Stored records:
▼

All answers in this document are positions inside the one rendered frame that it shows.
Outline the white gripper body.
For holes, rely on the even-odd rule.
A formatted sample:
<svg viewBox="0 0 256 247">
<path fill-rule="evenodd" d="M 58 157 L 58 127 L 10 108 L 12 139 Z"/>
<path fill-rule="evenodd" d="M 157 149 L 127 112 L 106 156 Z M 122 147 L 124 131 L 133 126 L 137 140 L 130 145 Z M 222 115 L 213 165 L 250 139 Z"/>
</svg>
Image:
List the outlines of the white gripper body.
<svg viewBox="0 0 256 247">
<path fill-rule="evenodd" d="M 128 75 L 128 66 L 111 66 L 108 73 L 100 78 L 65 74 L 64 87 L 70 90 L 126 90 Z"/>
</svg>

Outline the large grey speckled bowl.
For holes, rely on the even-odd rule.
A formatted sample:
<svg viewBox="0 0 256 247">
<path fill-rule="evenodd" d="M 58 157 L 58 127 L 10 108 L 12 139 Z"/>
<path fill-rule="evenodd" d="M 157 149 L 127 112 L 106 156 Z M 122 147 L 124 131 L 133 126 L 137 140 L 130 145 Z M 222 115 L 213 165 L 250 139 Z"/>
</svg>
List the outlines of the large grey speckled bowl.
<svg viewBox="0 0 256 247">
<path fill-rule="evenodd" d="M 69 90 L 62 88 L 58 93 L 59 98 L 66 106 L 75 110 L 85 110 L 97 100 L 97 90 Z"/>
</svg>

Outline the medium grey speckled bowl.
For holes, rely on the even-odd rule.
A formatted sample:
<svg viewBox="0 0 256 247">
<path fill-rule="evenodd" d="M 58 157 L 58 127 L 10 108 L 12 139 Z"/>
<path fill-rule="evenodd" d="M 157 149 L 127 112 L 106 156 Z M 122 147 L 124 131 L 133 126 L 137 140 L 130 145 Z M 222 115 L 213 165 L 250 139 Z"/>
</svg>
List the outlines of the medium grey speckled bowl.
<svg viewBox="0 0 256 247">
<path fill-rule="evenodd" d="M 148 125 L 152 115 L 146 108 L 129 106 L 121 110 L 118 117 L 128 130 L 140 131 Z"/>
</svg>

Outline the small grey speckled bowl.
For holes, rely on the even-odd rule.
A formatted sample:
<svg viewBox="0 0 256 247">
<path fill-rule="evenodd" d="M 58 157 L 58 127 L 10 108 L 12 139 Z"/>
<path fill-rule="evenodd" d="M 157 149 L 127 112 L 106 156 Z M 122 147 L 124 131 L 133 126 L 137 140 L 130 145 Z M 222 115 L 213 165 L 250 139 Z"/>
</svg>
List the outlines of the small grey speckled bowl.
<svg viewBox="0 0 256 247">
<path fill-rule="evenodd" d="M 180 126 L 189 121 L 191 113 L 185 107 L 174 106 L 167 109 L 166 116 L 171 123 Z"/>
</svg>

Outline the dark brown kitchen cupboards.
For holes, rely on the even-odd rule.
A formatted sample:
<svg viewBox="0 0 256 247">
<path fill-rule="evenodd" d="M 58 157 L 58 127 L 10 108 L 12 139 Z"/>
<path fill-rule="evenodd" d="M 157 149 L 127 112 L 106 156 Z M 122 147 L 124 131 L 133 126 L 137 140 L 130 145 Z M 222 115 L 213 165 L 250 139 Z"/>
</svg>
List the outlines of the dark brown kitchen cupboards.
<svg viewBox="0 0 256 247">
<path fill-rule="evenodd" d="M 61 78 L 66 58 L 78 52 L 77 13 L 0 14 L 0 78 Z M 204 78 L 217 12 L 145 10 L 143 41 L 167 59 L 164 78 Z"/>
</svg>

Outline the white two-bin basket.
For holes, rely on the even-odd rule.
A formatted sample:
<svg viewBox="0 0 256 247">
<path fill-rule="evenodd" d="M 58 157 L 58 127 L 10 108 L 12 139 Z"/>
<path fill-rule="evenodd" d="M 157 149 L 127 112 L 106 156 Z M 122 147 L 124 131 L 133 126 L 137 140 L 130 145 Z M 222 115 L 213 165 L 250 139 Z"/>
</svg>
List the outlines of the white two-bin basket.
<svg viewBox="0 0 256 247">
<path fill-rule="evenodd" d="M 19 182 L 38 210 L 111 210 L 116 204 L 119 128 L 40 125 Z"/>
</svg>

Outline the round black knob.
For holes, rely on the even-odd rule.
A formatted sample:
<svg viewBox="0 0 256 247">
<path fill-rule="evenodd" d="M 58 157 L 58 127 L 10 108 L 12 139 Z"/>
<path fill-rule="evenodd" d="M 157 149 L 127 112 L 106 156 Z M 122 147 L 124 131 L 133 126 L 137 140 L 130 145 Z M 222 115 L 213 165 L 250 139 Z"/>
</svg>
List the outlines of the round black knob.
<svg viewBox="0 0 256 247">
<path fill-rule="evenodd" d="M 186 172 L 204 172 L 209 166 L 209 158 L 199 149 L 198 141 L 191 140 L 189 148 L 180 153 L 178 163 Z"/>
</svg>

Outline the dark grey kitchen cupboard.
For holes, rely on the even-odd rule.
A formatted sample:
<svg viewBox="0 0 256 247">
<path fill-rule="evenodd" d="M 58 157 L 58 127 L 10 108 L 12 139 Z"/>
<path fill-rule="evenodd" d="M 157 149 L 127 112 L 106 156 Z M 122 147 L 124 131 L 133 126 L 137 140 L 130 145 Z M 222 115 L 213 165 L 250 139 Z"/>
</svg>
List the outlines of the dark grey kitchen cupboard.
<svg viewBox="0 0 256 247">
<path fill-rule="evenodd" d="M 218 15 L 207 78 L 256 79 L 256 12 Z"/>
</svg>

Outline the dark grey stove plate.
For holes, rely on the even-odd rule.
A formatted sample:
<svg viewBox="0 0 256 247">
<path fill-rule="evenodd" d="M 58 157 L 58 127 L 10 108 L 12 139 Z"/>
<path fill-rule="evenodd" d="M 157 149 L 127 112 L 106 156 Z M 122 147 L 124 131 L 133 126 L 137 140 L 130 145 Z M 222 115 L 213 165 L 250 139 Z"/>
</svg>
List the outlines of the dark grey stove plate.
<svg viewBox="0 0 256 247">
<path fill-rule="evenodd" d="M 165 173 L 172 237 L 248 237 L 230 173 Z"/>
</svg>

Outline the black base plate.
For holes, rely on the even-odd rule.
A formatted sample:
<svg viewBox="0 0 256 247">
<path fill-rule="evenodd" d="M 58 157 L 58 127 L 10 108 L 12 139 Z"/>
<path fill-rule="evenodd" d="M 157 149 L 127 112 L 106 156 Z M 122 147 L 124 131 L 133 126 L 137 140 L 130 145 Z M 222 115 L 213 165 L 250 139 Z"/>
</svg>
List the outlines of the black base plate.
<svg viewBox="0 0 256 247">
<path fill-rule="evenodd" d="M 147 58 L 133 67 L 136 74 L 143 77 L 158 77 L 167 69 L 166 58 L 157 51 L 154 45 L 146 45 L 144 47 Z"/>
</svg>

▲

__EXERCISE OBJECTIVE__
When you answer, return the records above exactly as they stand.

__EXERCISE ANSWER__
All answers in this document are positions inside the one rendered frame that it shows.
Outline the white gripper body.
For holes, rely on the even-odd rule.
A formatted sample:
<svg viewBox="0 0 256 247">
<path fill-rule="evenodd" d="M 58 157 L 58 127 L 10 108 L 12 139 Z"/>
<path fill-rule="evenodd" d="M 157 149 L 127 112 L 106 156 Z M 122 147 L 124 131 L 133 126 L 137 140 L 130 145 Z M 222 115 L 213 165 L 250 139 Z"/>
</svg>
Image:
List the outlines of the white gripper body.
<svg viewBox="0 0 256 247">
<path fill-rule="evenodd" d="M 128 75 L 128 66 L 111 66 L 108 73 L 100 78 L 65 74 L 64 87 L 70 90 L 126 90 Z"/>
</svg>

Outline the large grey speckled bowl.
For holes, rely on the even-odd rule.
A formatted sample:
<svg viewBox="0 0 256 247">
<path fill-rule="evenodd" d="M 58 157 L 58 127 L 10 108 L 12 139 Z"/>
<path fill-rule="evenodd" d="M 157 149 L 127 112 L 106 156 Z M 122 147 L 124 131 L 133 126 L 137 140 L 130 145 Z M 222 115 L 213 165 L 250 139 Z"/>
</svg>
List the outlines of the large grey speckled bowl.
<svg viewBox="0 0 256 247">
<path fill-rule="evenodd" d="M 69 90 L 62 88 L 58 93 L 59 98 L 66 106 L 75 110 L 85 110 L 97 100 L 97 90 Z"/>
</svg>

Outline the medium grey speckled bowl.
For holes, rely on the even-odd rule.
A formatted sample:
<svg viewBox="0 0 256 247">
<path fill-rule="evenodd" d="M 58 157 L 58 127 L 10 108 L 12 139 Z"/>
<path fill-rule="evenodd" d="M 157 149 L 127 112 L 106 156 Z M 122 147 L 124 131 L 133 126 L 137 140 L 130 145 Z M 222 115 L 213 165 L 250 139 Z"/>
</svg>
List the outlines of the medium grey speckled bowl.
<svg viewBox="0 0 256 247">
<path fill-rule="evenodd" d="M 148 125 L 152 115 L 146 108 L 129 106 L 121 110 L 118 117 L 128 130 L 140 131 Z"/>
</svg>

Outline the small grey speckled bowl.
For holes, rely on the even-odd rule.
A formatted sample:
<svg viewBox="0 0 256 247">
<path fill-rule="evenodd" d="M 58 157 L 58 127 L 10 108 L 12 139 Z"/>
<path fill-rule="evenodd" d="M 157 149 L 127 112 L 106 156 Z M 122 147 L 124 131 L 133 126 L 137 140 L 130 145 Z M 222 115 L 213 165 L 250 139 Z"/>
</svg>
List the outlines of the small grey speckled bowl.
<svg viewBox="0 0 256 247">
<path fill-rule="evenodd" d="M 180 126 L 189 121 L 191 113 L 185 107 L 174 106 L 167 109 L 166 116 L 171 123 Z"/>
</svg>

Outline the dark brown kitchen cupboards.
For holes, rely on the even-odd rule.
A formatted sample:
<svg viewBox="0 0 256 247">
<path fill-rule="evenodd" d="M 58 157 L 58 127 L 10 108 L 12 139 Z"/>
<path fill-rule="evenodd" d="M 157 149 L 127 112 L 106 156 Z M 122 147 L 124 131 L 133 126 L 137 140 L 130 145 Z M 222 115 L 213 165 L 250 139 Z"/>
</svg>
List the outlines of the dark brown kitchen cupboards.
<svg viewBox="0 0 256 247">
<path fill-rule="evenodd" d="M 61 78 L 66 58 L 78 52 L 77 13 L 0 14 L 0 78 Z M 204 78 L 217 12 L 145 10 L 143 41 L 167 59 L 164 78 Z"/>
</svg>

Outline the white two-bin basket.
For holes, rely on the even-odd rule.
A formatted sample:
<svg viewBox="0 0 256 247">
<path fill-rule="evenodd" d="M 58 157 L 58 127 L 10 108 L 12 139 Z"/>
<path fill-rule="evenodd" d="M 157 149 L 127 112 L 106 156 Z M 122 147 L 124 131 L 133 126 L 137 140 L 130 145 Z M 222 115 L 213 165 L 250 139 Z"/>
</svg>
List the outlines of the white two-bin basket.
<svg viewBox="0 0 256 247">
<path fill-rule="evenodd" d="M 19 182 L 38 210 L 111 210 L 116 204 L 119 128 L 40 125 Z"/>
</svg>

Outline the round black knob.
For holes, rely on the even-odd rule.
A formatted sample:
<svg viewBox="0 0 256 247">
<path fill-rule="evenodd" d="M 58 157 L 58 127 L 10 108 L 12 139 Z"/>
<path fill-rule="evenodd" d="M 157 149 L 127 112 L 106 156 Z M 122 147 L 124 131 L 133 126 L 137 140 L 130 145 Z M 222 115 L 213 165 L 250 139 Z"/>
</svg>
List the outlines of the round black knob.
<svg viewBox="0 0 256 247">
<path fill-rule="evenodd" d="M 186 172 L 204 172 L 209 166 L 209 158 L 199 149 L 198 141 L 191 140 L 189 148 L 180 153 L 178 163 Z"/>
</svg>

Outline the dark grey kitchen cupboard.
For holes, rely on the even-odd rule.
A formatted sample:
<svg viewBox="0 0 256 247">
<path fill-rule="evenodd" d="M 58 157 L 58 127 L 10 108 L 12 139 Z"/>
<path fill-rule="evenodd" d="M 157 149 L 127 112 L 106 156 Z M 122 147 L 124 131 L 133 126 L 137 140 L 130 145 Z M 222 115 L 213 165 L 250 139 Z"/>
</svg>
List the outlines of the dark grey kitchen cupboard.
<svg viewBox="0 0 256 247">
<path fill-rule="evenodd" d="M 218 15 L 207 78 L 256 79 L 256 12 Z"/>
</svg>

Outline the dark grey stove plate.
For holes, rely on the even-odd rule.
A formatted sample:
<svg viewBox="0 0 256 247">
<path fill-rule="evenodd" d="M 58 157 L 58 127 L 10 108 L 12 139 Z"/>
<path fill-rule="evenodd" d="M 157 149 L 127 112 L 106 156 Z M 122 147 L 124 131 L 133 126 L 137 140 L 130 145 Z M 222 115 L 213 165 L 250 139 Z"/>
</svg>
List the outlines of the dark grey stove plate.
<svg viewBox="0 0 256 247">
<path fill-rule="evenodd" d="M 165 173 L 172 237 L 248 237 L 230 173 Z"/>
</svg>

Outline the black base plate.
For holes, rely on the even-odd rule.
A formatted sample:
<svg viewBox="0 0 256 247">
<path fill-rule="evenodd" d="M 58 157 L 58 127 L 10 108 L 12 139 Z"/>
<path fill-rule="evenodd" d="M 157 149 L 127 112 L 106 156 Z M 122 147 L 124 131 L 133 126 L 137 140 L 130 145 Z M 222 115 L 213 165 L 250 139 Z"/>
</svg>
List the outlines of the black base plate.
<svg viewBox="0 0 256 247">
<path fill-rule="evenodd" d="M 147 58 L 133 67 L 136 74 L 143 77 L 158 77 L 167 69 L 166 58 L 157 51 L 154 45 L 146 45 L 144 47 Z"/>
</svg>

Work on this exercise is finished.